Il nuoto a Gadir, sulla costa orientale, avviene in piscine termali ricavate nella roccia lavica nera al margine del mare. L'acqua geotermica incontra il freddo Mediterraneo al bordo della roccia e la temperatura è regolabile in base alla vicinanza alla sorgente. Le persone nuotano in queste piscine da prima che qualcuno cominciasse a scrivere le cose.

La Serata nel Cortile di un Dammuso

La cena a Pantelleria tende a avvenire tardi e senza fretta. L'isola ha un centro principale, anch'esso chiamato Pantelleria, ricostruito dopo i bombardamenti alleati del 1943 in uno stile funzionale che è la cosa meno interessante dell'isola.

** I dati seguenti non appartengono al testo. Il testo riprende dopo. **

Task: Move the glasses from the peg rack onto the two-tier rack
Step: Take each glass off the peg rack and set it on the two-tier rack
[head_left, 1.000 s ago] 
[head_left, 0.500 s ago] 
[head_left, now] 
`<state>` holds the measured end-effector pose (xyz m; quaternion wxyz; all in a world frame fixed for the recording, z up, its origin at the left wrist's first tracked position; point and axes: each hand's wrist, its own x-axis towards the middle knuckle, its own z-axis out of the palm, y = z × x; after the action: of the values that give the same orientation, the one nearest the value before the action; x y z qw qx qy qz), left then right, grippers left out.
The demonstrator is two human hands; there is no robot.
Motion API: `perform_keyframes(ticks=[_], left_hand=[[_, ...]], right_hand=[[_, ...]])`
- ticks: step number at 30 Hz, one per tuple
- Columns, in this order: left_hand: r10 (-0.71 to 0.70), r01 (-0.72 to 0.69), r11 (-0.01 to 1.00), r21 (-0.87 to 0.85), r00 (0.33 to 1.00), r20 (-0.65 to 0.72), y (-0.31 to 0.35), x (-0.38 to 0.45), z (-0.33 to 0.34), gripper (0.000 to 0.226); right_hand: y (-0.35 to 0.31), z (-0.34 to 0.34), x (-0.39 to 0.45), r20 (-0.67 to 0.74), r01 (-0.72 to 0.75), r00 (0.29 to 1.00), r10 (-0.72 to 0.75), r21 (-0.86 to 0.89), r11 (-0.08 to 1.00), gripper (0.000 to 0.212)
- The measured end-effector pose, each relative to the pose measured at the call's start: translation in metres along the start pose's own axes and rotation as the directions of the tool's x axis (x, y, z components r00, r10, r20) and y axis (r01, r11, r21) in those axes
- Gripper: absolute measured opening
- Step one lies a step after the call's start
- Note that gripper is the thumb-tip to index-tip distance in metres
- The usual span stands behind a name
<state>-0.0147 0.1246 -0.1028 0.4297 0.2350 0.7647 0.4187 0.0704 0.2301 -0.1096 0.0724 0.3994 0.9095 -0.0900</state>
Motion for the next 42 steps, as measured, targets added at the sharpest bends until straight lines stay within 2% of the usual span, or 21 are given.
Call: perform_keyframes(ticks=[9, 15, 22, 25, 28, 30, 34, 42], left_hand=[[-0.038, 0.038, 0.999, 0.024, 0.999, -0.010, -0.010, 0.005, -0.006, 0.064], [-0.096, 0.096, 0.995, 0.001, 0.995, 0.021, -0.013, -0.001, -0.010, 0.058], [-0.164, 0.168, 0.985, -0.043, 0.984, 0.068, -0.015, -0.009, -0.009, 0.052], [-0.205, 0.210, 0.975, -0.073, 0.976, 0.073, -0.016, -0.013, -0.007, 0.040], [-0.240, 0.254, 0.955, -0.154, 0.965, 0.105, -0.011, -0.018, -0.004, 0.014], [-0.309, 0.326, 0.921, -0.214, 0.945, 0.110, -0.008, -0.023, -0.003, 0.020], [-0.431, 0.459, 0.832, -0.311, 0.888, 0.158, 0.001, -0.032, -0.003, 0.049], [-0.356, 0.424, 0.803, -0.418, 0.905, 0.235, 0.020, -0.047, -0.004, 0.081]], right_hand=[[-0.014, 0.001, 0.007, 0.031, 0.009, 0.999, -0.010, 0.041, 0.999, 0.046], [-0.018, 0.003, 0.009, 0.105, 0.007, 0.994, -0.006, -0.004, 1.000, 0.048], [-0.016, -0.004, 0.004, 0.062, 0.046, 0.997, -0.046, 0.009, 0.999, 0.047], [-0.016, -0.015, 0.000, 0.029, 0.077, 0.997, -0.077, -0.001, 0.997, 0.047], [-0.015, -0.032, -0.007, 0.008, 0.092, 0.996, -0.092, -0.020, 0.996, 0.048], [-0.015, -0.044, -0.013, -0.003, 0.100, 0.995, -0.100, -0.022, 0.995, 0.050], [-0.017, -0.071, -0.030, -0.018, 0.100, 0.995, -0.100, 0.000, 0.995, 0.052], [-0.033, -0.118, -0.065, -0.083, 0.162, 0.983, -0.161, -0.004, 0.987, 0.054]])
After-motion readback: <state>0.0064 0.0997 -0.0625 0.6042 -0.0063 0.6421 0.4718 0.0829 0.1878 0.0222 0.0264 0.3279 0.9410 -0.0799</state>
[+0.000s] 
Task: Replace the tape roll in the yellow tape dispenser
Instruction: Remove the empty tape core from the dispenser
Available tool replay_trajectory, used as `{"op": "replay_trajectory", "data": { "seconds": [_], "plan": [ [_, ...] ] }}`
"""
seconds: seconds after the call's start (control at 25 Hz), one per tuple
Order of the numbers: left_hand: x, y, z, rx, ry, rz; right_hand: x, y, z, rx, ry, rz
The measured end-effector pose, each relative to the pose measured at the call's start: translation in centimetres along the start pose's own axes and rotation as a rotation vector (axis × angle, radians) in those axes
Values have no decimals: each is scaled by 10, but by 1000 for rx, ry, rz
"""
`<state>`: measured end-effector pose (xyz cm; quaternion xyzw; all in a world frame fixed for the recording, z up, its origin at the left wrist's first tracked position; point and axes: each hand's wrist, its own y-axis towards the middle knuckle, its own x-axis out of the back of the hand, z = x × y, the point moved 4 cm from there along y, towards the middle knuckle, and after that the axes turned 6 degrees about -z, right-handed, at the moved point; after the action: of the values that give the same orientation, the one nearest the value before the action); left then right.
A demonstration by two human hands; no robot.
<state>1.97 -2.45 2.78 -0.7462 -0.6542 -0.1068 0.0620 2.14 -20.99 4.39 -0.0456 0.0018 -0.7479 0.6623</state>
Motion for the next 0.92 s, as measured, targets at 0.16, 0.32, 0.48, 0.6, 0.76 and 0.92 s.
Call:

I ristoranti che vale la pena frequentare si trovano fuori dal paese, in campagna, in terrazze scavate nel pendio con vista sullo Stretto verso la Tunisia.

Il registro serale è quello per cui si fa la valigià al dammuso: semplice, di buona qualità, niente che reciti una parte. Un abito di seta o pantaloni di cotone con una canottiera. Sandali piatti. La pietra sotto i piedi in una terrazza di ristorante in collina è irregolare, e nessun tacco migliora la serata. Se l'abito è tagliato con la schiena bassa o bretelle sottili, lo strato di base che tiene attraverso tre ore di passito e conversazione deve essere invisibile: copricapezzoli in silicone, ultrasottili al bordo, invisibili sotto qualsiasi peso di tessuto. L'adesivo si stacca in modo pulito. L'abito rimane come il designer ha inteso. Per la wedding guest italiana che si trova sull'isola prima della cerimonia, la guida alle basi invisibili copre i requisiti specifici.

Cosa Richiede Pantelleria

L'isola non premia il turista che ha bisogno di comodità. Il traghetto è lento. Le strade sono strette e i dammusi non sono sempre facili da trovare al primo arrivo. Non ci sono spiagge di sabbia. C'è il vento.

Quello che Pantelleria restituisce: un'isola con un'identità formata nel corso di tremila anni, un vino che non è cambiato da quando i Fenici hanno piantato la prima vite, una forma abitativa che ha risolto il problema del caldo e del vento prima che l'architettura moderna esistesse come categoria. Le persone che la conoscono bene non ne parlano spesso. L'isola non ha bisogno della raccomandazione.